### PROVIDED MATERIAL
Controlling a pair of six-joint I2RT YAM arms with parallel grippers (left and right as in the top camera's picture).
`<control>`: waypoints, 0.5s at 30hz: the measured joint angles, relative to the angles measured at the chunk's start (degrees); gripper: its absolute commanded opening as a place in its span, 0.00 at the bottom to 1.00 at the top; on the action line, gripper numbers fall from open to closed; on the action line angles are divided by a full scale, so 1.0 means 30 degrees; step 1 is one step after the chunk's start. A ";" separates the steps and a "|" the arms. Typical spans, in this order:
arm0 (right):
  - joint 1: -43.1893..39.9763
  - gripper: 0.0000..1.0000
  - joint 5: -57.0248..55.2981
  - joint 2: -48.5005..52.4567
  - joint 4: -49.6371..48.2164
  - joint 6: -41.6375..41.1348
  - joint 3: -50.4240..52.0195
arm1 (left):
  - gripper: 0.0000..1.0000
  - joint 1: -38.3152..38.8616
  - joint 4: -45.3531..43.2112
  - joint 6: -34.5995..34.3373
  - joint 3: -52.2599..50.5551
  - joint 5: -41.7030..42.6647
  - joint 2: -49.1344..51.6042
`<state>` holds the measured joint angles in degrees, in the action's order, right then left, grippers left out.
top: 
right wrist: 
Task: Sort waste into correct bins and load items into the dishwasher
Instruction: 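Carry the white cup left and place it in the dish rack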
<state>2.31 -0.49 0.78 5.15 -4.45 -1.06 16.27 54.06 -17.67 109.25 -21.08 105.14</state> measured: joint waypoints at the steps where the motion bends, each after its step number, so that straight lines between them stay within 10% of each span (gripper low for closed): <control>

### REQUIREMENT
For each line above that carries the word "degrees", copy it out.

### ANSWER SPACE
`<control>`: waypoints, 0.5s at 30hz: the measured joint angles, relative to the angles measured at the chunk's start (degrees); gripper: its absolute commanded opening as a place in its span, 0.00 at the bottom to 1.00 at the top; on the action line, gripper numbers fall from open to closed; on the action line angles are divided by a full scale, so 1.0 means 30 degrees; step 1 is one step after the chunk's start. A ";" separates the steps and a "|" the arms. Typical spans, in this order:
`<state>` holds the measured joint angles in degrees, in the action's order, right then left, grippers left out.

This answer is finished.